The second is unit economics. Total spend going up is not a problem if you are selling more. Total spend going up while cost-per-order goes up is a fire. The number that matters is never the bill. It is the bill divided by the thing your business actually counts: per order, per merchant, per thousand requests, per ride. A tool that puts that ratio in front of an engineer who can move it is doing the one useful thing. (Most dashboards show the numerator and call it a day, because the numerator is easy and the denominator lives in a different team’s database.)

Where it becomes theater

Here is the part nobody tells you. You can buy every tool, hire the FinOps lead, run the cadence, and change nothing.

The classic failure is renaming showback. Showback is when you show a team what they spent. Chargeback is when it actually hits their budget. The difference is enormous and almost nobody crosses it, because crossing it means a finance conversation and an org-chart fight, and the tool cannot have that fight for you. So teams build a beautiful dashboard, point at it in the monthly review, everyone says “we should really look at that,” and the bill keeps climbing at exactly the rate it was climbing before. The dashboard is not the intervention. It is a photograph of the problem in a nicer frame.

The tell is easy to spot. Ask who at the table feels the number. If the answer is “the platform team gets yelled at,” you have built a cost-allocation system that allocates cost to the one team least able to change what the product teams provision. That was my mistake, the first year. I made my own group the cost sink for everyone else’s choices, then wondered why nobody else optimized anything. Why would they. It was free to them.
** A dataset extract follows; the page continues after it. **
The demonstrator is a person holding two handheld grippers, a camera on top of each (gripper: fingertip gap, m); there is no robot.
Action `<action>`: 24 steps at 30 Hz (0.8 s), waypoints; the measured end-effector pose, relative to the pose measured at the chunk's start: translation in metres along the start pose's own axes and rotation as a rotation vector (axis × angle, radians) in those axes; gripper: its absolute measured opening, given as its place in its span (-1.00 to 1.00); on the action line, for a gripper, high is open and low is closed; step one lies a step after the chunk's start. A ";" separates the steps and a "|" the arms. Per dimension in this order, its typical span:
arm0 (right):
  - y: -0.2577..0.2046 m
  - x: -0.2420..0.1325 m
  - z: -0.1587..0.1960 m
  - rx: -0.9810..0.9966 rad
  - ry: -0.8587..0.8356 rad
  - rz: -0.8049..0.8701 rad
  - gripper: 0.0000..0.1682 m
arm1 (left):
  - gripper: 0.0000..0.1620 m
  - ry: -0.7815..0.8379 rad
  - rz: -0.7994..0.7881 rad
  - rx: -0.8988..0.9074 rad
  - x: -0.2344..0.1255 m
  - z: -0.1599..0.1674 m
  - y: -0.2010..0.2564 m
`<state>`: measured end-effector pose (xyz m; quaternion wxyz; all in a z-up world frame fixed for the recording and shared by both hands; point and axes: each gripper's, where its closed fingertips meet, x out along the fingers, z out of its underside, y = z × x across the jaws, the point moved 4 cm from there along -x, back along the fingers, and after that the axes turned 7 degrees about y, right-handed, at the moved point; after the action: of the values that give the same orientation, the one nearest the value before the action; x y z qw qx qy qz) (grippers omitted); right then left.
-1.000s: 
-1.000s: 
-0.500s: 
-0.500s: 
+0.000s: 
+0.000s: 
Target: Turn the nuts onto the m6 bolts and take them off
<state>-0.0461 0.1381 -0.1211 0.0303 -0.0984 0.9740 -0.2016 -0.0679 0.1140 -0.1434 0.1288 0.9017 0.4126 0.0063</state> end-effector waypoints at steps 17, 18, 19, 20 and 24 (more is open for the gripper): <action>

The actual fix is cultural

The thing that worked was making teams feel the cost of their own decisions, in a unit they already cared about, close to the moment they made the choice.

Not a quarterly true-up. Not a dashboard they had to remember to open. A number in the place they already looked: the cost delta in the deploy pipeline, the per-request cost on the same page as the latency graph, the alert when a service crossed a threshold its own team had set. Once an engineer can see that the cache they skipped is costing more per month than the cache would have taken an afternoon to write, you do not have to mandate anything. They fix it. Pride does more than policy.

None of that requires a FinOps platform. It requires an engineering culture where cost is a property of a system you own, like latency or error rate, and not a bill that arrives from somewhere else with your name nowhere near a decision that drove it.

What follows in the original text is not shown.